Work order:
Produce an exact copy of the first line of the data below and each line after it, please, up to and including the one with "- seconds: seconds".
++++ Data shown
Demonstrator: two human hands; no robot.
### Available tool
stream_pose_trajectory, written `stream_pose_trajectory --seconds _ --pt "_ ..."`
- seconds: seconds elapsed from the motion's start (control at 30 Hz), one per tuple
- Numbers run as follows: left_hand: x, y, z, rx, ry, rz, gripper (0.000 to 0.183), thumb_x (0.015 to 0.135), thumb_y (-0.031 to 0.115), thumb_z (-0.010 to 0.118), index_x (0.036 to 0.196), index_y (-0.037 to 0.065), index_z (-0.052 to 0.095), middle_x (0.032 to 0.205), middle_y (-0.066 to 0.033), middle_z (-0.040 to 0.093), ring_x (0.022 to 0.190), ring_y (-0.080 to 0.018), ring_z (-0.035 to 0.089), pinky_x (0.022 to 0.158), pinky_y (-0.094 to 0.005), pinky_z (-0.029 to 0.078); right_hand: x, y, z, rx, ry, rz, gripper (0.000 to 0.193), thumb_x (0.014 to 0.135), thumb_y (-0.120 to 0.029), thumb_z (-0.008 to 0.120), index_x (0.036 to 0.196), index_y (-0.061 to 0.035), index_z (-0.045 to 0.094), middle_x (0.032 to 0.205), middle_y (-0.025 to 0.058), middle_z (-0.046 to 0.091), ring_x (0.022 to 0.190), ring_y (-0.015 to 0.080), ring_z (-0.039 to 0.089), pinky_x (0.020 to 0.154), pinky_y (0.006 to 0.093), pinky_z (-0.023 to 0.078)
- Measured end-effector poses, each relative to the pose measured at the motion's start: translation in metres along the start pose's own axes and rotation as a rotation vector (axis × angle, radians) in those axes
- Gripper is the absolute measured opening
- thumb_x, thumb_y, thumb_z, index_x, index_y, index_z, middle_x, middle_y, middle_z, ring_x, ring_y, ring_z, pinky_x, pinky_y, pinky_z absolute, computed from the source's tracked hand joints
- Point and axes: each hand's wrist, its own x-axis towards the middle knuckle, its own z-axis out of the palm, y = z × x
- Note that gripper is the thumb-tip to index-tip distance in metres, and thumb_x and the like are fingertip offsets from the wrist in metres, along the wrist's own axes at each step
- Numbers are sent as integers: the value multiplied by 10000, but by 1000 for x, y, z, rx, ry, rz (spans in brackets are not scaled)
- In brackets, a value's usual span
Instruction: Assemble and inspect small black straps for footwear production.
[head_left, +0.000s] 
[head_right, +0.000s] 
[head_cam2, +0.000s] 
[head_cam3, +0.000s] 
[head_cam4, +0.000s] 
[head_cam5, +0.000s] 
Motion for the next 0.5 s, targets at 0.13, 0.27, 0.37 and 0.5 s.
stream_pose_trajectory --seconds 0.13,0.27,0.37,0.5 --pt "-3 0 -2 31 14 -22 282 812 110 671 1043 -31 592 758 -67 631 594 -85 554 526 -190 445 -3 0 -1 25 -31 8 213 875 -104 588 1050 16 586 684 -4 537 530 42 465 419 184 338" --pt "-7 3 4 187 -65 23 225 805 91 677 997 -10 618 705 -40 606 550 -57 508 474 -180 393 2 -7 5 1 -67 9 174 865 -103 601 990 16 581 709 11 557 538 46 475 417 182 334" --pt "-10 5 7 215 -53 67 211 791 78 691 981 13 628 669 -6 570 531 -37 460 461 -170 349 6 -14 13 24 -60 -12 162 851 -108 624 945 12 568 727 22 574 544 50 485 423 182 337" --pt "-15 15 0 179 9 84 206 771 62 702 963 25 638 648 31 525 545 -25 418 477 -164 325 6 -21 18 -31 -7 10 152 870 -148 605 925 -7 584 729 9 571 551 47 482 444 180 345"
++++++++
Exercise output:
Demonstrator: two human hands; no robot.
### Available tool
stream_pose_trajectory, written `stream_pose_trajectory --seconds _ --pt "_ ..."`
- seconds: seconds elapsed from the motion's start (control at 30 Hz), one per tuple

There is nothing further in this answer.